Published online Mar 16, 2022. doi: 10.12998/wjcc.v10.i8.2591
Peer-review started: September 15, 2021
First decision: November 11, 2021
Revised: November 12, 2021
Accepted: January 29, 2022
Article in press: January 29, 2022
Published online: March 16, 2022
Processing time: 176 Days and 10.7 Hours
Radiotherapy for hepatocellular carcinoma (HCC) is considered to have limited efficacy because of treatment intensity considering that the irradiated area includes the liver, which is highly radiosensitive. In this report, we present two cases in which tumor control by surgical resection, radiofrequency ablation, transcatheter arterial chemoembolization (TACE), and lenvatinib administration was difficult, but stereotactic body radiotherapy (SBRT) using the Synchrony system by Radixact™ and Gold Anchor® (GA) was effective.
A 60-year-old man had a single 10-cm HCC in the right lobe. Viable lesions remained after TACE, and levels of alpha-fetoprotein and protein induced by vitamin K antagonists II (PIVKA-II) decreased and quickly re-elevated. We performed SBRT with GA. Three weeks after implantation, localized radiotherapy (SBRT; 40 Gy/5 fractions) was performed using the Synchrony system by Radixact™. Four weeks later, the viable lesion had disappeared, and the PIVKA-II levels decreased. A 77-year-old man had a single 12-cm HCC in the right lobe. The patient experienced recurrence after hepatectomy. Further recurrence occurred after TACE, and we performed SBRT with GA. Because of the proximity of the HCC to the gastrointestinal tract, localized radiotherapy (SBRT; 39 Gy/13 fractions) to the HCC was performed 3 wk after implantation using the Synchrony system by Radixact™. Four weeks later, the viable lesion had disappeared on computed tomography, and the PIVKA-Ⅱ levels decreased.
SBRT using the Synchrony system and GA can deliver a large dose accurately and safely, and could have a high therapeutic effect.

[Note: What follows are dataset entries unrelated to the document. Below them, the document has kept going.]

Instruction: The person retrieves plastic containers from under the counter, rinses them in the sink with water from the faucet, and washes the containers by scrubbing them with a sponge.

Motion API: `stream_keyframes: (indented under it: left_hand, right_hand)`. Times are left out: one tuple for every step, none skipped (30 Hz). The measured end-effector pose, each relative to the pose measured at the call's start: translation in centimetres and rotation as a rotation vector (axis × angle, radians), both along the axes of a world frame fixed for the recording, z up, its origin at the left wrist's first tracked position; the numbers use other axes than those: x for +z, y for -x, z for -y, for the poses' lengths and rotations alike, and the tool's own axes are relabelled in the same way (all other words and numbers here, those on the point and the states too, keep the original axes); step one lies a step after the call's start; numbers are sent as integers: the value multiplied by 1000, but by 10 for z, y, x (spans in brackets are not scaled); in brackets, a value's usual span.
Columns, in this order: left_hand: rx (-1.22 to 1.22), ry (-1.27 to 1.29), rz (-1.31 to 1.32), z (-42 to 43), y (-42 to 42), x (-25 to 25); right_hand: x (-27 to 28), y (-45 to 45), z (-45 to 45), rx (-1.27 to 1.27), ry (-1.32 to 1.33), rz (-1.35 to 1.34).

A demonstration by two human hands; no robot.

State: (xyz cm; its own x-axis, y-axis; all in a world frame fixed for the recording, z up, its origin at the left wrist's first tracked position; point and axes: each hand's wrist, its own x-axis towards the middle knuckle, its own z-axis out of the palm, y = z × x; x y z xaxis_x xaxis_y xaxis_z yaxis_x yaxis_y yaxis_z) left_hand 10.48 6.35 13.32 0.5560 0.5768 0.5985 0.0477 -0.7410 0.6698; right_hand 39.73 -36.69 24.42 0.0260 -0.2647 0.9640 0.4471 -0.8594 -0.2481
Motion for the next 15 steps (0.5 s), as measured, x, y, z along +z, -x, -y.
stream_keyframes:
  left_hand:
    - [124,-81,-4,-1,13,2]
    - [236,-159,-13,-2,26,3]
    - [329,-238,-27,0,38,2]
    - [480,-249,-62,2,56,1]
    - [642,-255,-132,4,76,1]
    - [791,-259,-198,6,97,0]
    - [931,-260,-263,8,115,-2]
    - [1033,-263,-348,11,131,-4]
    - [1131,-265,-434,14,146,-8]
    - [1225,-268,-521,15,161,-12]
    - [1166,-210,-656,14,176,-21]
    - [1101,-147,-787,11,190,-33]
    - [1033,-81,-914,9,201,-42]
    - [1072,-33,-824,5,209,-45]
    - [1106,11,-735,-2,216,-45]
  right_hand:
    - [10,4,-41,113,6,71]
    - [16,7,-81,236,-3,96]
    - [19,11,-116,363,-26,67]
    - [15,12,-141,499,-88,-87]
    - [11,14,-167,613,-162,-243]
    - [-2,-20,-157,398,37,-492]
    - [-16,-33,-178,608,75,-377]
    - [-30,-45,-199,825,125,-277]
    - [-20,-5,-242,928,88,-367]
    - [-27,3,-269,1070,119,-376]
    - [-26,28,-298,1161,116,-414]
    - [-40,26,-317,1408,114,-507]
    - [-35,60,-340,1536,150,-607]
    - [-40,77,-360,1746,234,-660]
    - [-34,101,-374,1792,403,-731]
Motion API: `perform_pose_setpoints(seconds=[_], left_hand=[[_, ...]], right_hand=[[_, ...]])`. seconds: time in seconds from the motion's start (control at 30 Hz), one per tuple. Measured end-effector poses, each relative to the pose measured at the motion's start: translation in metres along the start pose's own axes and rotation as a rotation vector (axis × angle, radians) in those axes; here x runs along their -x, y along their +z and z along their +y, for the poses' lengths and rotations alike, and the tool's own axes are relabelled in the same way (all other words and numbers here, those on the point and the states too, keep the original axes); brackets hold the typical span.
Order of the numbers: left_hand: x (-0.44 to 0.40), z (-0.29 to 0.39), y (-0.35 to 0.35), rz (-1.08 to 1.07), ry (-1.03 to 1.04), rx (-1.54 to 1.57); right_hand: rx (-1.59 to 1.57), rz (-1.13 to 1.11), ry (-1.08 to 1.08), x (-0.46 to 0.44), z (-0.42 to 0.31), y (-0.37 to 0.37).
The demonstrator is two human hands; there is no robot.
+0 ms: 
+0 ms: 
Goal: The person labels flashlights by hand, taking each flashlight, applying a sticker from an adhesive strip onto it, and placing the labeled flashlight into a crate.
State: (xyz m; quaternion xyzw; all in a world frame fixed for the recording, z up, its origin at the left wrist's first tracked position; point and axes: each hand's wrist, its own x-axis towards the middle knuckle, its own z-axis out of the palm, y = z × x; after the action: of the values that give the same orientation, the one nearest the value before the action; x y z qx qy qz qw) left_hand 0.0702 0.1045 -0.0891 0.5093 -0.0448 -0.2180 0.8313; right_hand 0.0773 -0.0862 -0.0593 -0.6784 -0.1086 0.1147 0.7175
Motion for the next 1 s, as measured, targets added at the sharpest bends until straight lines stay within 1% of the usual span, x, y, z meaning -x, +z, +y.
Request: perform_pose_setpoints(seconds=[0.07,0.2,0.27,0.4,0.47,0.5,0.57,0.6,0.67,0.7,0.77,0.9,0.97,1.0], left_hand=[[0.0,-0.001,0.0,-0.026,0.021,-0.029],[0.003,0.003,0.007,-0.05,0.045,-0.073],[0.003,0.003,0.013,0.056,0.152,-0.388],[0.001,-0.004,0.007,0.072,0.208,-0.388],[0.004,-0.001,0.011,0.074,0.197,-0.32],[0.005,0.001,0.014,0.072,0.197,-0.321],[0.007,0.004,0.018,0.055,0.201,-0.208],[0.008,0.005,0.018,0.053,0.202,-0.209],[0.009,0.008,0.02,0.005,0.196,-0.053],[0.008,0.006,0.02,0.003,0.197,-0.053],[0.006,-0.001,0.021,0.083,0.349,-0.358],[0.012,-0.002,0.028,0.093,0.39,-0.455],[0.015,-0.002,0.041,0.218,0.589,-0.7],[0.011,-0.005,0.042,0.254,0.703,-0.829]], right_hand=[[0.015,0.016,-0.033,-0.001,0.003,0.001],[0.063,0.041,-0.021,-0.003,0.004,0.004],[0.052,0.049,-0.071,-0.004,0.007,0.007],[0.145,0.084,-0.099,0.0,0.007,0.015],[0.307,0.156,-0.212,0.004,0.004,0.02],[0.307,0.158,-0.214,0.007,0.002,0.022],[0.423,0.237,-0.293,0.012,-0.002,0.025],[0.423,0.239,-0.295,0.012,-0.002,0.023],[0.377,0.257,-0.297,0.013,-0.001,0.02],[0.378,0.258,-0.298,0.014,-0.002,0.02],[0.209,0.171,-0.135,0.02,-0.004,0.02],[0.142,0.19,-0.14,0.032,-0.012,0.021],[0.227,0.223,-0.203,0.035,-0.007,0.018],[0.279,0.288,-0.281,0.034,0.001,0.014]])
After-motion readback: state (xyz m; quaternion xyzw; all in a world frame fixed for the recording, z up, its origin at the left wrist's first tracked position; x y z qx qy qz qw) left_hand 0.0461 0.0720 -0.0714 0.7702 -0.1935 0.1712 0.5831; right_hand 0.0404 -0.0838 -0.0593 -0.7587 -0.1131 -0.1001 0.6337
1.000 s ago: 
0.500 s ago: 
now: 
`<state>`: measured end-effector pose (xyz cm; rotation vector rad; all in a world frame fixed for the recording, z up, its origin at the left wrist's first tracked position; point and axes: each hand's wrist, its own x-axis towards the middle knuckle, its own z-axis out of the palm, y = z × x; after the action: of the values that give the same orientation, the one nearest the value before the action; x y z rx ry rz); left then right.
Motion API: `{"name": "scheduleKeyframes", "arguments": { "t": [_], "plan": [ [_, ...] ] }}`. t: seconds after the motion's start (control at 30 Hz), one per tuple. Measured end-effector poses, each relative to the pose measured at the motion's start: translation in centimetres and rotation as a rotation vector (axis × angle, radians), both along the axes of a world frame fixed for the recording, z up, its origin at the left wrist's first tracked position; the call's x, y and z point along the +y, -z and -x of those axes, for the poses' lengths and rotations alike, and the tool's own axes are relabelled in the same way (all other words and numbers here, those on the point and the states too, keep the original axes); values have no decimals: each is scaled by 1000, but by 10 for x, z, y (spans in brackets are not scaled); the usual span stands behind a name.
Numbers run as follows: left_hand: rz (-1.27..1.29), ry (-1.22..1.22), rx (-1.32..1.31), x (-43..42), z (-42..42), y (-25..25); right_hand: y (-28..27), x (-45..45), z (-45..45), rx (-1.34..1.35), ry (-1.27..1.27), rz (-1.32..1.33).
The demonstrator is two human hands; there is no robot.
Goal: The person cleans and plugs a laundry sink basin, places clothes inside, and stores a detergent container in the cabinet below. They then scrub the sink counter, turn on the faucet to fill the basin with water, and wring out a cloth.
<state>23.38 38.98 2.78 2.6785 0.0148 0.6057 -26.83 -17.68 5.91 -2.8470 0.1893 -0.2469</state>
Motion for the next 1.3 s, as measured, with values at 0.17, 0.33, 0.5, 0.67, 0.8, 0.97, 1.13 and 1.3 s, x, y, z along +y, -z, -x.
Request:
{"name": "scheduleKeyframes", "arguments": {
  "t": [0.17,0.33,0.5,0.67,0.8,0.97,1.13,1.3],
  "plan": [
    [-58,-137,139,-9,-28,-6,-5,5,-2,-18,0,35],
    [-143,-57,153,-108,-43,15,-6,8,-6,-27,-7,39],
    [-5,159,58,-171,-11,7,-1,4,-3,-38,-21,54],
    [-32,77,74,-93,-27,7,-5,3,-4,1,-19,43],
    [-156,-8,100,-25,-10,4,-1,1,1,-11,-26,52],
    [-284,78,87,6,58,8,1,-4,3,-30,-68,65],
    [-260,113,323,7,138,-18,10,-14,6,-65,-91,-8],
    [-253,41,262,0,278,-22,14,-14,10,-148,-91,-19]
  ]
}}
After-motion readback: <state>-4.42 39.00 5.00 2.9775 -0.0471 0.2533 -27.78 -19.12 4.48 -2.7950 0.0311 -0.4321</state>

Core Tip: Radiotherapy using fiducial markers has been performed for hepatocellular carcinoma (HCC) for several years. However, the Gold Anchor® (GA) used in this report is a new fiducial marker with a small diameter, which is expected to reduce the incidence of complications. The Synchrony system by Radixact™ is also a new radiation device, which is useful in respiratory motion management and allows complete tracking of the HCC in which the GA is implanted. Radiotherapy using these devices was highly effective for HCC that could not be controlled by surgery, transcatheter arterial chemoembolization, or molecular targeted drugs.